Monday, May 14, 2007

Moving on....

Today, things has been picking up, I had a good rest yesterday, but the whole day I was feeling down and moody. I was in bed the whole day, went out for grocery shopping at 4 pm, at the same time did window shopping to relax. I did not feel like cooking, had take away Hungry Jacks, just felt like burger and fries, maybe the reason I put on some weight. There is no reason to eat so much since my PMS has finish, I guess just the mood swings affecting my diet.

Finally, Billy and I shared to buy a new camera for personal use, after all the bad experiences with investing in useless cameras, we decided to research and as a result, we have IXY 1000 canon, with 10 mega pixels! It's so good, and I am very impress with it, and now I will not ever complain about how the pictures look, and now my pure focus will be on this camera. I will use it to the fullest, snapping pictures of everyone, everything and anything!

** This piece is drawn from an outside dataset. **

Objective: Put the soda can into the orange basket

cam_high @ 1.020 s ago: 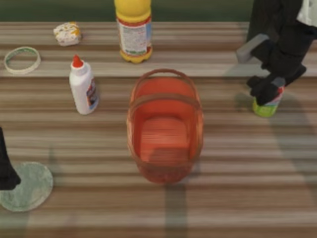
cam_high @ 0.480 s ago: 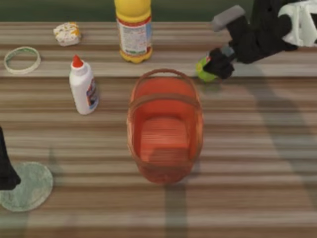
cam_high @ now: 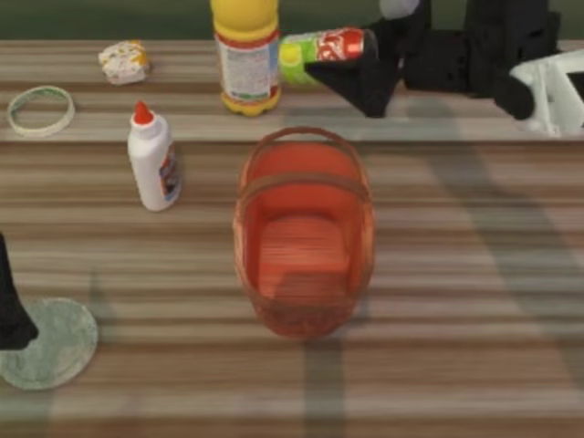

Tomorrow night, after work, there will be a Gucci staff gathering dinner at Red Emperor organized by me, but I don't feel like going. It sounds fun initially, and now after delaying the dinner for nearly a month, I am not so into it. The fact having to socialize with your colleagues after work, and seeing then nearly everyday just does not seem right. The fact that some colleagues are asking for so much, yet having to pay such a small amount for the dinner really annoys me! Lesson No 1, do not organize a staff event, the fact for having pressure and the chances of getting bad comments, will not make your day.

Today, I had a chance to meet the owner and founder of Kookai in Australia! I am very passionate about this brand, I love the styles and designs and most of all, I have been wearing this brand since uni! She is a lovely lady, very feminine and hence the design of her clothing, she also understands the right size for petite customers. I am one of them of course :) Anyway, my colleague who served her has introduce me, and she advised me to leave Gucci and work in an office environment, for she thinks I am worth more than what I am getting now. I honestly agree of course, the fact although I have been promoted, but my gross pay is not a lot, compare to my last pay I had. I thought I do need to stay for another year to gain sufficient experience, but then again, I don't see myself going anyway with this retail job.


I am now considering to give the Kookai owner a call, but I don't have the guts to do so, for I don't think it's right for me to get her contact number from the Gucci database. If I do not try, I will not stand a chance at all, but if I try, the worst is I might get an answer NO, but the best case would be, I can drop my resume in the Head Office and might stand a chance. This is so torturing, but sometimes I do believe in everything happens for a reason, maybe now is not the right time to have a new job, that is why chances do not come yet, but at the same time, everyone has to work towards what they want, and fight for chances?

Although a promotion is a first step, but at the same time am I rushing things here? Or I am fed up with retail and want to try something new? Or am I now trying hard enough to get what I want? Questions....with no answers




1 comment:

Unknown said...

Live as u see fit. Look U only have one shot,one oppurtunity, one moment. Would u capture it or would u let it slip?